**Exercise brief**: Locate the line containing "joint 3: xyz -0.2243" in the data below. Reproduce it and every following line up to the end, exactly as given.

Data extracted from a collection

____________________

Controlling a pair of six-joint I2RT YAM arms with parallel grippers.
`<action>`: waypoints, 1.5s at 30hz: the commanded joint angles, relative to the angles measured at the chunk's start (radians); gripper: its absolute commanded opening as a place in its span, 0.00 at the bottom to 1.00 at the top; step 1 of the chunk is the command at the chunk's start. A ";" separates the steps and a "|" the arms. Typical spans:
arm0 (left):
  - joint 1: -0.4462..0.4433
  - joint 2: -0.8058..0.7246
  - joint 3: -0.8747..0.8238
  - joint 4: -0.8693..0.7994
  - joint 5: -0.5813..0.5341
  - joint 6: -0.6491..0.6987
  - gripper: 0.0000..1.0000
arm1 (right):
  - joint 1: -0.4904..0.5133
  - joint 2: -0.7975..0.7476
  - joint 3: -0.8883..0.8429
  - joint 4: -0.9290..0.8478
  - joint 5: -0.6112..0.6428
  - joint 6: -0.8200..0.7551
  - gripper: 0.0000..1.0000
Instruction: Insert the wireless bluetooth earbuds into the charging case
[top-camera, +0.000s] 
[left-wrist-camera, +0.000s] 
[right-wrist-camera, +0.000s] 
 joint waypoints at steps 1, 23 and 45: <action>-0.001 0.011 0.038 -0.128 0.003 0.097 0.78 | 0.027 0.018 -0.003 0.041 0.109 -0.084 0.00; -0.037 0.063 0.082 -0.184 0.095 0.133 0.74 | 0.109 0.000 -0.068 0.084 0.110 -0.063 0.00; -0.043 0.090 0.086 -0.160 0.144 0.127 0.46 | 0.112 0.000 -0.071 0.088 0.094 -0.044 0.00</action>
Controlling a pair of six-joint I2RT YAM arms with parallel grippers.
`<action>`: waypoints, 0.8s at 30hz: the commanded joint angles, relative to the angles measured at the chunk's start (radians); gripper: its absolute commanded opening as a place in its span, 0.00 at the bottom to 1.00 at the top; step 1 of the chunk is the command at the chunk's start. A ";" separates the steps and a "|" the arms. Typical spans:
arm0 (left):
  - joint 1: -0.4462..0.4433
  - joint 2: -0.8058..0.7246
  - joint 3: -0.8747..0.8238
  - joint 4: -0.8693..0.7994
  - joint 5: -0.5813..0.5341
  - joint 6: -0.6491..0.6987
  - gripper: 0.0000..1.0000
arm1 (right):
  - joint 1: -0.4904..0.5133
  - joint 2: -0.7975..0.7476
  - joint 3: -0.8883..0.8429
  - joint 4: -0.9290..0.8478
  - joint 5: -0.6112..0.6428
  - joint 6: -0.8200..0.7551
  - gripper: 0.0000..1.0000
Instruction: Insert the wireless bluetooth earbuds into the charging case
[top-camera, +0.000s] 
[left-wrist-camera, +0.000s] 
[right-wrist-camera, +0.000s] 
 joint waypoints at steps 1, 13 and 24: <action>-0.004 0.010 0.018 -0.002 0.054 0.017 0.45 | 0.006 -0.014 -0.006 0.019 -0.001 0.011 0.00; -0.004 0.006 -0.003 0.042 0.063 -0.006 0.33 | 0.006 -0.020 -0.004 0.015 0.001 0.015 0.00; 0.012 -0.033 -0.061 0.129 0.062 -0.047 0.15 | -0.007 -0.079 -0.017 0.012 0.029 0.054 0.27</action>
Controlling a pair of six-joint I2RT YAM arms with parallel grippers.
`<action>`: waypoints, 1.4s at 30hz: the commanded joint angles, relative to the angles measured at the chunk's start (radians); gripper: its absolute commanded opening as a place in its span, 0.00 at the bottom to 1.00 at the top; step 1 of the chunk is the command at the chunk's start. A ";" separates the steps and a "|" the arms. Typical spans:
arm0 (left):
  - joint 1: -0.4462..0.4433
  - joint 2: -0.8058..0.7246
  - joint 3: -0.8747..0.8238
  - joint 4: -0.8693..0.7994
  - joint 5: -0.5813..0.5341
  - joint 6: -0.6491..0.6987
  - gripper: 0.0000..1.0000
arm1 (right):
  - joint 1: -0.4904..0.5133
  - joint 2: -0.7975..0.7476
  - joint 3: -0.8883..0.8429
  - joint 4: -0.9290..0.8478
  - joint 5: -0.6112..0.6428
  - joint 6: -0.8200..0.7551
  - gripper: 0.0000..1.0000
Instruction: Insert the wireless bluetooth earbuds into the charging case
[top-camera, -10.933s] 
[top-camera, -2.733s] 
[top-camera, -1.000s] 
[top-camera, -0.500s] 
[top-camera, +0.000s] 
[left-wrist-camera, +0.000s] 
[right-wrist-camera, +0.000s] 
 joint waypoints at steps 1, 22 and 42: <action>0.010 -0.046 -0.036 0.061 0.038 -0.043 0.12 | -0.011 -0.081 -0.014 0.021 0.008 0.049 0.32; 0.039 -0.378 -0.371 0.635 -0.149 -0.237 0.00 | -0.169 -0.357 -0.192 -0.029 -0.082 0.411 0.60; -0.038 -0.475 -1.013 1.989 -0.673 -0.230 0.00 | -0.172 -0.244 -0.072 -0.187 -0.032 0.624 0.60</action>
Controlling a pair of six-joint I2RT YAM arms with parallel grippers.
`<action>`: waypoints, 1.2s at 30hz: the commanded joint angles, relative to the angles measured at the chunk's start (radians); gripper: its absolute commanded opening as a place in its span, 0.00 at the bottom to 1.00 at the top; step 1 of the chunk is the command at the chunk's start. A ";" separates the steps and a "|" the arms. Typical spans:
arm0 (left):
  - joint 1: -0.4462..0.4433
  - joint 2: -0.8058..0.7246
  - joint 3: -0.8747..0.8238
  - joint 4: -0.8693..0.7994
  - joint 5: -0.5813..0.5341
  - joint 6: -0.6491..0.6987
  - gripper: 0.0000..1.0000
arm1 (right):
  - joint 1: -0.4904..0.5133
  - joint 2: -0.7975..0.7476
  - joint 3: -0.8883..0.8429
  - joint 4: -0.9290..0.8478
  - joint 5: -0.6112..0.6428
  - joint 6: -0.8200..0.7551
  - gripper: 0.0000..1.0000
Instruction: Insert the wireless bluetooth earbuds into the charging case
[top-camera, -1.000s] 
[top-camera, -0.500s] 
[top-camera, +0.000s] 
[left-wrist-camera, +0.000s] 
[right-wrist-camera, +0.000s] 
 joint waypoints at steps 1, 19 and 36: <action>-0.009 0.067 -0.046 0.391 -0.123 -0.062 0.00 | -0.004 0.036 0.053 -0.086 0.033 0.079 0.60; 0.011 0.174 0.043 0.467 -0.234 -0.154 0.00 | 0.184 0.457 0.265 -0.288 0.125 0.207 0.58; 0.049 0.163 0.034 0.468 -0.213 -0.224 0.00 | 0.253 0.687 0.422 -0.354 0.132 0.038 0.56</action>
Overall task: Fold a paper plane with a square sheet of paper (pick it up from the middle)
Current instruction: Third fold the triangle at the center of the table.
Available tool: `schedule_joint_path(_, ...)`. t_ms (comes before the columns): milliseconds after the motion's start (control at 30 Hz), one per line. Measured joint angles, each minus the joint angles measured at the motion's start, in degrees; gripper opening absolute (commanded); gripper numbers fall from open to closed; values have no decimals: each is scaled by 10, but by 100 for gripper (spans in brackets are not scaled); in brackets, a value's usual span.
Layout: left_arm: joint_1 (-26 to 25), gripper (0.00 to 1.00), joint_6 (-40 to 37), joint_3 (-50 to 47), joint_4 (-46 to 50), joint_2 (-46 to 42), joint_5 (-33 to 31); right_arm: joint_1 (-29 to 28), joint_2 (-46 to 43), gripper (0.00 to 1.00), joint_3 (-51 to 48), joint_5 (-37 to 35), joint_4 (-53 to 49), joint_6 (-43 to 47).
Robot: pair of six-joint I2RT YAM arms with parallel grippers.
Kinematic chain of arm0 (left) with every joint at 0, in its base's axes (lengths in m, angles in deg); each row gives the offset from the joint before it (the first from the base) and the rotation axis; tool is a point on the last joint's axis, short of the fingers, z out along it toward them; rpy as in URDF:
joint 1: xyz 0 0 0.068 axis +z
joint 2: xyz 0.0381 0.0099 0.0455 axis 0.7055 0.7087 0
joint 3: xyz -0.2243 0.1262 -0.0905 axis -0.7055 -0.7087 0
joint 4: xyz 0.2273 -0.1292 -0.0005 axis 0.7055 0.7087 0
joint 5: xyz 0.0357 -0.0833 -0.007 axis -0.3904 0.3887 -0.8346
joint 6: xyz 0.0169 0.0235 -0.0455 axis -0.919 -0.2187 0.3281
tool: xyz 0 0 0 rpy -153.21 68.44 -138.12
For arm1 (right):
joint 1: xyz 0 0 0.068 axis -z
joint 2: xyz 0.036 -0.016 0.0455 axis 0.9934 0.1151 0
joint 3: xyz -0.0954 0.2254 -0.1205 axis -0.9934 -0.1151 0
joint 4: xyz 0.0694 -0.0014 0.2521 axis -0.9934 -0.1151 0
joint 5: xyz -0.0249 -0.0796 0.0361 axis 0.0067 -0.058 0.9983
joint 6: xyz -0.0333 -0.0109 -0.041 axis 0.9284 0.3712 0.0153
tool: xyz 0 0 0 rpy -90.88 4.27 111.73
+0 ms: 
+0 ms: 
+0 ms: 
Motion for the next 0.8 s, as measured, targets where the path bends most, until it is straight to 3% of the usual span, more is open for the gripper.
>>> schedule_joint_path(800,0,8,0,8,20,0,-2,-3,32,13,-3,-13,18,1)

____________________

**Your solution**:
joint 3: xyz -0.2243 0.1262 -0.0905 axis -0.7055 -0.7087 0
joint 4: xyz 0.2273 -0.1292 -0.0005 axis 0.7055 0.7087 0
joint 5: xyz 0.0357 -0.0833 -0.007 axis -0.3904 0.3887 -0.8346
joint 6: xyz 0.0169 0.0235 -0.0455 axis -0.919 -0.2187 0.3281
tool: xyz 0 0 0 rpy -153.21 68.44 -138.12
For arm1 (right):
joint 1: xyz 0 0 0.068 axis -z
joint 2: xyz 0.036 -0.016 0.0455 axis 0.9934 0.1151 0
joint 3: xyz -0.0954 0.2254 -0.1205 axis -0.9934 -0.1151 0
joint 4: xyz 0.0694 -0.0014 0.2521 axis -0.9934 -0.1151 0
joint 5: xyz -0.0249 -0.0796 0.0361 axis 0.0067 -0.058 0.9983
joint 6: xyz -0.0333 -0.0109 -0.041 axis 0.9284 0.3712 0.0153
tool: xyz 0 0 0 rpy -90.88 4.27 111.73
+0 ms: 
+0 ms: 
+0 ms: 
Motion for the next 0.8 s, as measured, targets where the path bends most, until it is straight to 3% of the usual span, more is open for the gripper.
>>> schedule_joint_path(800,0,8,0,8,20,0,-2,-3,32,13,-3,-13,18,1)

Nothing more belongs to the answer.